Title: Re: Annealing and velocity variance
Post by: mnbogboy on June 05, 2018, 11:53:45 PM
@MLN1963 I finally have some progress to report.... And of course some more questions to go with it! So my previous extreme spread was 34 and standard deviation was 9 on a 10 shot string prior to annealing. Today I shot a 20 round string with annealed cases with an

extreme spread of 24 and an SD of 5 and when seating bullets I felt much more consistent pressure and didn't have any copper shavings around the case necks from the bullets. Needless to say I was happy to cut the SD in 1/2 and 10 feet per second off my ES with twice as many rounds fired but would still like to have my ES in the teens.
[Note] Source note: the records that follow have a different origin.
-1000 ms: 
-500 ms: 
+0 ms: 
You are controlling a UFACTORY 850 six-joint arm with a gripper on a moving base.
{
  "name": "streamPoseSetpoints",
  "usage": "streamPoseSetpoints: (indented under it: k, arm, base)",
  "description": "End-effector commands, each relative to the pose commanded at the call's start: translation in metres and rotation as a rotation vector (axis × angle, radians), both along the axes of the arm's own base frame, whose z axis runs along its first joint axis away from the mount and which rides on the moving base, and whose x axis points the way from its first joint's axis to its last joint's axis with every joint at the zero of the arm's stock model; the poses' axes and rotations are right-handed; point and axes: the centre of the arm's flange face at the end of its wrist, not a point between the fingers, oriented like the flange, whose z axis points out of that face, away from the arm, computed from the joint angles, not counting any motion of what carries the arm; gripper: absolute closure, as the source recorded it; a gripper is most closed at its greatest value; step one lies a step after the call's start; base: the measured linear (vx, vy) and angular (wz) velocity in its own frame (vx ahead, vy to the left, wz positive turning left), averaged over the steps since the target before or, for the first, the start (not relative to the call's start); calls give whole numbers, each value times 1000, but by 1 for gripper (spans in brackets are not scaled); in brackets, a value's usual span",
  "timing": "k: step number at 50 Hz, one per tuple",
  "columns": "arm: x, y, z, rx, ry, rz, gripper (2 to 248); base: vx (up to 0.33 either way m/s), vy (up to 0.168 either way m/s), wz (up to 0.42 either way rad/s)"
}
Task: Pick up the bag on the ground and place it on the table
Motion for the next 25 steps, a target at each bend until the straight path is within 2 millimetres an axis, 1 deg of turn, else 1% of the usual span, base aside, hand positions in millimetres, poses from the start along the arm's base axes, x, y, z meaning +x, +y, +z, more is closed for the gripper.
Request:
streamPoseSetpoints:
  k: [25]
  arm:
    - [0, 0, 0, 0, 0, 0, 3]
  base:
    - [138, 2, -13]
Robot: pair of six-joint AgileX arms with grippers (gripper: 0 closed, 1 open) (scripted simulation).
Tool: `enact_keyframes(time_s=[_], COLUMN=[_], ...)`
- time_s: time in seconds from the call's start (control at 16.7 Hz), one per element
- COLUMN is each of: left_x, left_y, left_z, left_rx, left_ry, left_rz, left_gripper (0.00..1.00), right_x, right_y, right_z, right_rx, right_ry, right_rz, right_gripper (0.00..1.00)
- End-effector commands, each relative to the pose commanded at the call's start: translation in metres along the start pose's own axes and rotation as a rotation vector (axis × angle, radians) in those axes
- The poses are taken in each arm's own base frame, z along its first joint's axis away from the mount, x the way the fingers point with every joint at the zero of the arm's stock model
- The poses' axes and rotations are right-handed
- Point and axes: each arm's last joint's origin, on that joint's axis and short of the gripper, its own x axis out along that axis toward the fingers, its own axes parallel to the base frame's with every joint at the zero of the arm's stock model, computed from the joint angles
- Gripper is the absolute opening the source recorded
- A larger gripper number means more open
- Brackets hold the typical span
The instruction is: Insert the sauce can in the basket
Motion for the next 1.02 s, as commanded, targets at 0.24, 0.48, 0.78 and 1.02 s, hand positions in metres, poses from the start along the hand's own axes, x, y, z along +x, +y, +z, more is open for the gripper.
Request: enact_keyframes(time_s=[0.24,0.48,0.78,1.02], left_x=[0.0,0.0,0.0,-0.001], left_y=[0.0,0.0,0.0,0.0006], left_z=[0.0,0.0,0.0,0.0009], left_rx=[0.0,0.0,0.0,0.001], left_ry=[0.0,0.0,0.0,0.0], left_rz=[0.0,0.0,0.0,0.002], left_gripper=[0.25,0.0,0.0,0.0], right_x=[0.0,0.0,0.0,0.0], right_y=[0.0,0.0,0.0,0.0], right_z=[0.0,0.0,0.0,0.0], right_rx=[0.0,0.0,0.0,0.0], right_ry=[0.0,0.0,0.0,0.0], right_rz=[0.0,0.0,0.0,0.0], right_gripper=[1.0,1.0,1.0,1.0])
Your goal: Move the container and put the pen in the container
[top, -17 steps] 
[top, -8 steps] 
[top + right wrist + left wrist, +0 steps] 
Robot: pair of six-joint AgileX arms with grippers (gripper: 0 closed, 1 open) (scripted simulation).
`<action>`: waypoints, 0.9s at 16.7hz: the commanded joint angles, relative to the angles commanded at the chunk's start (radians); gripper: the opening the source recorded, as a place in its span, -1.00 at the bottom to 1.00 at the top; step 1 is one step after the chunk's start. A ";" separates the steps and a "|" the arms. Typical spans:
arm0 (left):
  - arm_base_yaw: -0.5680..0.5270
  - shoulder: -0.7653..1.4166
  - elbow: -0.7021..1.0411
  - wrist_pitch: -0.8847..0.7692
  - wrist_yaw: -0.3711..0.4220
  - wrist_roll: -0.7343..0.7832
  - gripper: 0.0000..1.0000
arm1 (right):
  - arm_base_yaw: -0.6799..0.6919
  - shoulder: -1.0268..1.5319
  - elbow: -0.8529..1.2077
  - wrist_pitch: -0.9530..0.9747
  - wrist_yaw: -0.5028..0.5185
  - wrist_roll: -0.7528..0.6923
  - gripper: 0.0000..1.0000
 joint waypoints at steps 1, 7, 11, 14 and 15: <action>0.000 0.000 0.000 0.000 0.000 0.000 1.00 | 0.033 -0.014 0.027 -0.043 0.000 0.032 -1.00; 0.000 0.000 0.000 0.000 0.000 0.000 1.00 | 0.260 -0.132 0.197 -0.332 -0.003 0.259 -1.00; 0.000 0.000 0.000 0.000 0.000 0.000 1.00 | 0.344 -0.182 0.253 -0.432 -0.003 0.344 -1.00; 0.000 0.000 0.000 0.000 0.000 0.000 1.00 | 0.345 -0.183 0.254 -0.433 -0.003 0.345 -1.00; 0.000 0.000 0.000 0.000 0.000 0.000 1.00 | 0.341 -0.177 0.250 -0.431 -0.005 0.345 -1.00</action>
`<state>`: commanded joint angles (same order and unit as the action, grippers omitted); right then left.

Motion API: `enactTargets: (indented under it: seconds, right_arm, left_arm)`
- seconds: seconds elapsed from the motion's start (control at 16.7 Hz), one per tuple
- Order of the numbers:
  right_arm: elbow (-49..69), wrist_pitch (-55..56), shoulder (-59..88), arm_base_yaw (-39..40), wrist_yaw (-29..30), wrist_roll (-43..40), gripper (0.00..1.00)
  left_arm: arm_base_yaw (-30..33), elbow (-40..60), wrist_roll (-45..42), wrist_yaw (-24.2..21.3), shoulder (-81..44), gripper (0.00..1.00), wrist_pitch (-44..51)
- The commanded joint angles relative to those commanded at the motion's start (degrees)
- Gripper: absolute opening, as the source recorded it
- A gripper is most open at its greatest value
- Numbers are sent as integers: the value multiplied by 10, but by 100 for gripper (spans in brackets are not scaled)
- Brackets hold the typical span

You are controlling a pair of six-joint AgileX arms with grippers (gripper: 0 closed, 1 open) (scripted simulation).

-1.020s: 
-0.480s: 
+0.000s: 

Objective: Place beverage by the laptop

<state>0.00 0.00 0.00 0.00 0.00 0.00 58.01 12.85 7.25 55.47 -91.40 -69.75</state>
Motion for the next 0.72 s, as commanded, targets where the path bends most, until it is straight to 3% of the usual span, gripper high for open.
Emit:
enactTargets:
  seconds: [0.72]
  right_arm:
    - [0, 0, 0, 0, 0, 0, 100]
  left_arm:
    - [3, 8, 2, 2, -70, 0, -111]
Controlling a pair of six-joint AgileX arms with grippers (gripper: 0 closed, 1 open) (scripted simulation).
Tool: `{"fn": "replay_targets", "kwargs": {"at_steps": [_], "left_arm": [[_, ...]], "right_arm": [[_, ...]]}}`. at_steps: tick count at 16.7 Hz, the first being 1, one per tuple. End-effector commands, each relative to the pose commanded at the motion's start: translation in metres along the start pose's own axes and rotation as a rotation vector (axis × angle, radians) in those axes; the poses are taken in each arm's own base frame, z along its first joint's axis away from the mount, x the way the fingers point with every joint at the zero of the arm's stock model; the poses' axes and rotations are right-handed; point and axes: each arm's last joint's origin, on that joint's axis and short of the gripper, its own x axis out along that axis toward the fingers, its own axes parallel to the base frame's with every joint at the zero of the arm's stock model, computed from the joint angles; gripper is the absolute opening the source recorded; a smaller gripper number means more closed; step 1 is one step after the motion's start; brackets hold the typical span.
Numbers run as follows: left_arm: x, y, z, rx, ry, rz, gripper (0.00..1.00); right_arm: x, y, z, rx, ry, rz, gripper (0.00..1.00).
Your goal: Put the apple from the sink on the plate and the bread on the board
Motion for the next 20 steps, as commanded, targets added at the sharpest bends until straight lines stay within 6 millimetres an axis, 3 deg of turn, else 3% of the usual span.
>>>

However each time I Chrono rounds the first round fired seems to be 15 FPS faster than the average of the string which would absolutely be the difference between teens and 20s on ES. Is this just because of a cold bore and once the barrel warms up it swells and constricts the bullet a little? Also about 1/2 of my brass showed a ring around the circumference of the case 1/2 an inch above the case head and I could clearly feel the indentation from the attempted separation with a paperclip inside the case. These are the first cases I've ever had do that and they're also the first cases that I've ever annealed. The cases showed no other  pressure signs and I have shot the same  load  a lot  with the same brass  without pressure signs. I used 750 degree Tempilaq inside the case mouths but did not have any 450 degree to run down the case body. I had my flame right at the neck/shoulder junction and the Tempilaq  inside the case mounths was melting with the cases in the flame for approximately 3.9 or 4 seconds with no change in the color of the flame of other signs of over annealing. These cases have been fired approximately 8 times prior to being annealed so I'm wondering if my case body got too hot too far down weakening the body around the web or if these cases were just at the end of their life span? Any guesses at that?
My guess is that your former bump setting worked well on the "harder" brass.  The annealed brass has less springback and therefore bumped somewhat more than your .002 target.  You should do fine with your new brass, annealing process and .001-.0015 bump setting.
Good shooting,
Randy
Title: Re: Annealing and velocity variance
Post by: dloforo on June 15, 2018, 12:13:45 AM
@MLN1963 here's the average of ten pieces of brass each of new, fired, and fired and resized bumping 0.002 with a Forster BBN: new 1.556, fired 1.560, resized 1.558. I'm thinking this lot of brass might have just been at the end of its rope. We'll see when I finally get a chance to fire this new brass. However I am sold on annealing with the drastic decrease in my numbers after annealing. Thanks again for your help.